How to complete this task
Report, word for word, every line of the material that contains "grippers".

Provided material
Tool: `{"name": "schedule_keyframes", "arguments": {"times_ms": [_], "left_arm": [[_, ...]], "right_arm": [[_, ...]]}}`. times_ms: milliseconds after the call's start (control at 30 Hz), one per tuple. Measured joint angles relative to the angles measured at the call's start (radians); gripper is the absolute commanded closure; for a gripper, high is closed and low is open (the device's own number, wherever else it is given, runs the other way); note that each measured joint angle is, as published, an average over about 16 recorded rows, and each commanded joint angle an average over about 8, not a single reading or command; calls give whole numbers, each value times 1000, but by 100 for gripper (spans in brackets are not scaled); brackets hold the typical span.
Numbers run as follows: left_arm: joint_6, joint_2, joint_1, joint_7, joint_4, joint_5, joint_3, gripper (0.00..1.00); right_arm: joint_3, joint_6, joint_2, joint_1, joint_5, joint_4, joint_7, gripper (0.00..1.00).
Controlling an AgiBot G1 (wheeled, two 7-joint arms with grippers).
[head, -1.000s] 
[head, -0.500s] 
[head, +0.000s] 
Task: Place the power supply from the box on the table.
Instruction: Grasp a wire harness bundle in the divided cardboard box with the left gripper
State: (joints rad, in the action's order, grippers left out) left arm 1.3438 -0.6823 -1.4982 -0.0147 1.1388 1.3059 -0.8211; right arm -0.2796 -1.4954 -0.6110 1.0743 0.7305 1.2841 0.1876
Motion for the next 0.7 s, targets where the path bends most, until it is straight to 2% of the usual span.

Result of this exercise
Controlling an AgiBot G1 (wheeled, two 7-joint arms with grippers).
State: (joints rad, in the action's order, grippers left out) left arm 1.3438 -0.6823 -1.4982 -0.0147 1.1388 1.3059 -0.8211; right arm -0.2796 -1.4954 -0.6110 1.0743 0.7305 1.2841 0.1876

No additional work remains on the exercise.